What the exercise asks:
Using the records below, locate all lines containing "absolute" and return them.

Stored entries
━━━━━━━━━━━━━━━━━━━━

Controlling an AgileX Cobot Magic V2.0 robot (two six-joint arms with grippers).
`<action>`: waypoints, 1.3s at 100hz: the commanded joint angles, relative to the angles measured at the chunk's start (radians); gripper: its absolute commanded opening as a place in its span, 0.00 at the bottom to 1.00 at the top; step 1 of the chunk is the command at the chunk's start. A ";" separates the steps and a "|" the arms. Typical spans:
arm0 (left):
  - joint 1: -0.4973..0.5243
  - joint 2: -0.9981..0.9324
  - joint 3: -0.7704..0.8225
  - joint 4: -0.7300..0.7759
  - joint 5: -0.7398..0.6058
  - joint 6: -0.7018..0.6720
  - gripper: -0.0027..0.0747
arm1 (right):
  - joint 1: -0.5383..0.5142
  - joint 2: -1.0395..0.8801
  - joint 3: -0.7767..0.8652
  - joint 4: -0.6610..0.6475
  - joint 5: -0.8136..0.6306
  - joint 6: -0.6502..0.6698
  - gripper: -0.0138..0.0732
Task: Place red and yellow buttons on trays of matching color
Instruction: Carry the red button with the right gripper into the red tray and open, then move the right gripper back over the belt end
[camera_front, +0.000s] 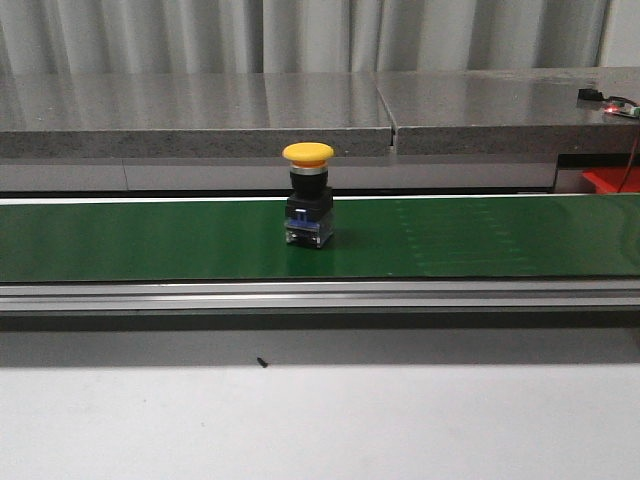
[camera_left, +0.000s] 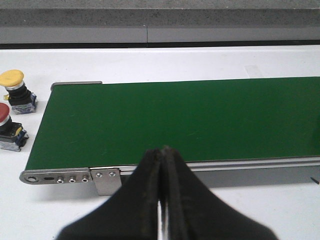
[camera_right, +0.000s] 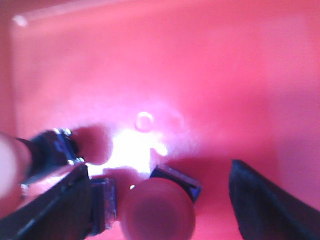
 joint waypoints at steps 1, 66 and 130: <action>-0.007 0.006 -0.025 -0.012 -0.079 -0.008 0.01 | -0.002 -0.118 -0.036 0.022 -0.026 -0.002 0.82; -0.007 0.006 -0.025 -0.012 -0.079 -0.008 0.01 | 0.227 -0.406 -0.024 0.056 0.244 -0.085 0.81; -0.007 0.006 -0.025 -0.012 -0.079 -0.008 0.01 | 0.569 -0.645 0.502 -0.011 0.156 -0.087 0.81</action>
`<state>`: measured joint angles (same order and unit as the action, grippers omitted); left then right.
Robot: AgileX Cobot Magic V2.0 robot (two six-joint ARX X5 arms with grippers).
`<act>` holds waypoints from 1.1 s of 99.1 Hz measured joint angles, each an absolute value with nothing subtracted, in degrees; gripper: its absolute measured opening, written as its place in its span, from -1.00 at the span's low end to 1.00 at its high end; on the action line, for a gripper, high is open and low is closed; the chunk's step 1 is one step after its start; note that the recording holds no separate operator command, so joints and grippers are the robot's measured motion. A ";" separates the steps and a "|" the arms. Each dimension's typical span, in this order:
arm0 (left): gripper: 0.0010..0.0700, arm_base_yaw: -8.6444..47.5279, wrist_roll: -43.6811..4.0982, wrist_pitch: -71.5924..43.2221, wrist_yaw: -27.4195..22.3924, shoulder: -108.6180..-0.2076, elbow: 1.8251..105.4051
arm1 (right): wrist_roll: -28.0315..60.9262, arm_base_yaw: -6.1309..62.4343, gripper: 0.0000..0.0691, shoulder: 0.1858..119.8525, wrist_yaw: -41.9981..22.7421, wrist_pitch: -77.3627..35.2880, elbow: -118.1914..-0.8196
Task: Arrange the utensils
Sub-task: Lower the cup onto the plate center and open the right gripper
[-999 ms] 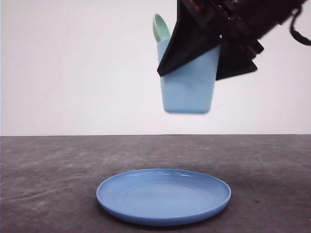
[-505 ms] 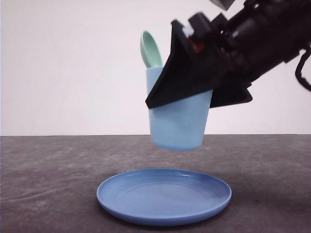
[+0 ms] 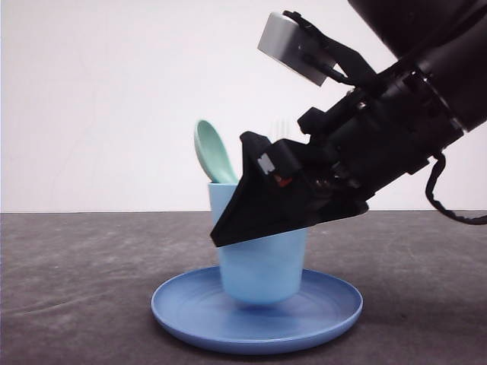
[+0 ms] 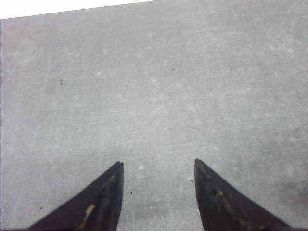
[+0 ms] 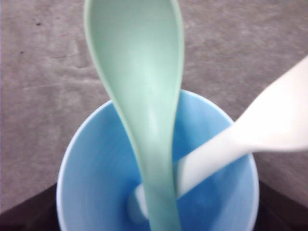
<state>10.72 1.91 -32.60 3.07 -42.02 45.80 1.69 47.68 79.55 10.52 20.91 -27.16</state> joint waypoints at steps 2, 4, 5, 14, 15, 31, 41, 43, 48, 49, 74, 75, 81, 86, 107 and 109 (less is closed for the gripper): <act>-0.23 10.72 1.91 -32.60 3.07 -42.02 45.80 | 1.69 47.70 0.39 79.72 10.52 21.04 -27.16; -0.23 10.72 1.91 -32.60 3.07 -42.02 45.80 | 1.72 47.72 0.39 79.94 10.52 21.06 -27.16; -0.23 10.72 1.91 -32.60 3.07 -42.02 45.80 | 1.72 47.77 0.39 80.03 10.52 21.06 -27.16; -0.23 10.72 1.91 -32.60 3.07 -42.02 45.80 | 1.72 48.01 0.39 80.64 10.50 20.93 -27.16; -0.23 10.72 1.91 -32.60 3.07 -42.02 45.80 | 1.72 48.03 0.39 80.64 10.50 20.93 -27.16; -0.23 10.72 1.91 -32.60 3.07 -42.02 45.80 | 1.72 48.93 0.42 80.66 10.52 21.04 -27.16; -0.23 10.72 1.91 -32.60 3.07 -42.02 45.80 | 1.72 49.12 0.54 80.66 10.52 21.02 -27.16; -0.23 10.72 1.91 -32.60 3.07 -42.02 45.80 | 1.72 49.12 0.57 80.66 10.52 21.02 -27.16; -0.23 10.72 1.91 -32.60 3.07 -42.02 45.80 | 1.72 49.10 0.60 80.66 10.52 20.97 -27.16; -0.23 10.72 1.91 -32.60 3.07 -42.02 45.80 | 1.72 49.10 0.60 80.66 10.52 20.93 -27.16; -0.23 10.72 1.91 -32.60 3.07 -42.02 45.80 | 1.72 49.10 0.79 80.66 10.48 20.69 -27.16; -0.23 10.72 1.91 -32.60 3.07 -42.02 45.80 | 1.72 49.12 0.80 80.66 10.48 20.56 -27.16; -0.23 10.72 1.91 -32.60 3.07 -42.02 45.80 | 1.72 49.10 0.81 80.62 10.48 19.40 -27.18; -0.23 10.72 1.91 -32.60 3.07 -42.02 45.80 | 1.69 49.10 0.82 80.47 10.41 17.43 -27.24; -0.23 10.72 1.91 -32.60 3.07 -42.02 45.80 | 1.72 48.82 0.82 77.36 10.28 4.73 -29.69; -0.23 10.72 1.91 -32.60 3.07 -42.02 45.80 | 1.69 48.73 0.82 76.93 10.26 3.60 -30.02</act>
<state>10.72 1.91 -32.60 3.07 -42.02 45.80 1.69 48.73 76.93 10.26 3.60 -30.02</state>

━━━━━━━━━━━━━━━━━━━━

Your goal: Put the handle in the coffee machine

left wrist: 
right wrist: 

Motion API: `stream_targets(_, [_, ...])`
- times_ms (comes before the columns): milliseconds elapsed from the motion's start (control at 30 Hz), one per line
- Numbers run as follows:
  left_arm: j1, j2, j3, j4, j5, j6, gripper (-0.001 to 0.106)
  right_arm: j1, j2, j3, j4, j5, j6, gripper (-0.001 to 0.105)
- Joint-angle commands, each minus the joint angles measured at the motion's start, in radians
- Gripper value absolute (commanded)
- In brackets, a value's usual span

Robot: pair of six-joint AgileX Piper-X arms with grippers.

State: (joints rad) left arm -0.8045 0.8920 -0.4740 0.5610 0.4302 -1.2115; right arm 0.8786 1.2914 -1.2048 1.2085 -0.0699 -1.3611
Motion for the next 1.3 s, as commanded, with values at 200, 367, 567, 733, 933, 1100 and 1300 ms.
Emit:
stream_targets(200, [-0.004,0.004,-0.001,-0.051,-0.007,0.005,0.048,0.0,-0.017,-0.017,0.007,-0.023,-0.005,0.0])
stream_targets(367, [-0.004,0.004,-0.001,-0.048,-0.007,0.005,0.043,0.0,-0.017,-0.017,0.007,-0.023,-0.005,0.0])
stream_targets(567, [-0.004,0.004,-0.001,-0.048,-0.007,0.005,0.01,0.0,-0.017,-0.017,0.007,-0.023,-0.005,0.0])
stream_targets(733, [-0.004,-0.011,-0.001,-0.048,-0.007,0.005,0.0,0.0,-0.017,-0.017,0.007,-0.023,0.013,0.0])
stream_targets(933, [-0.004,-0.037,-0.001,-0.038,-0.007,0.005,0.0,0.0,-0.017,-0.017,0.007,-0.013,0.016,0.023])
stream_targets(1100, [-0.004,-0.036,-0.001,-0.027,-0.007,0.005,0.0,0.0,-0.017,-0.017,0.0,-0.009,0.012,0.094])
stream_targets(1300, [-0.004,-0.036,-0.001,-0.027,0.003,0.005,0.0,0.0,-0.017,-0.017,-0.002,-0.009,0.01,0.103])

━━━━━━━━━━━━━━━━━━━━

Exercise result:
`<action>`: waypoints, 1.3s at 100hz: the commanded joint angles, relative to the angles measured at the chunk's start (radians); gripper: its absolute commanded opening as a place in its span, 0.00 at the bottom to 1.00 at the top; step 1 of the chunk is the command at the chunk's start. A ";" separates the steps and a "|" the arms. Typical spans:
`<act>` holds waypoints from 1.1 s of 99.1 Hz measured joint angles, each an absolute value with nothing subtracted, in degrees; gripper: its absolute measured opening, written as its place in its span, from -1.00 at the span's low end to 1.00 at its high end; on the action line, for a gripper, high is open and low is closed; the chunk's step 1 is one step after its start; note that the recording holds no separate operator command, so joints and grippers are the robot's measured motion. A ";" separates the steps and a "|" the arms. Each dimension's typical span, in this order:
- Gripper value absolute (commanded)

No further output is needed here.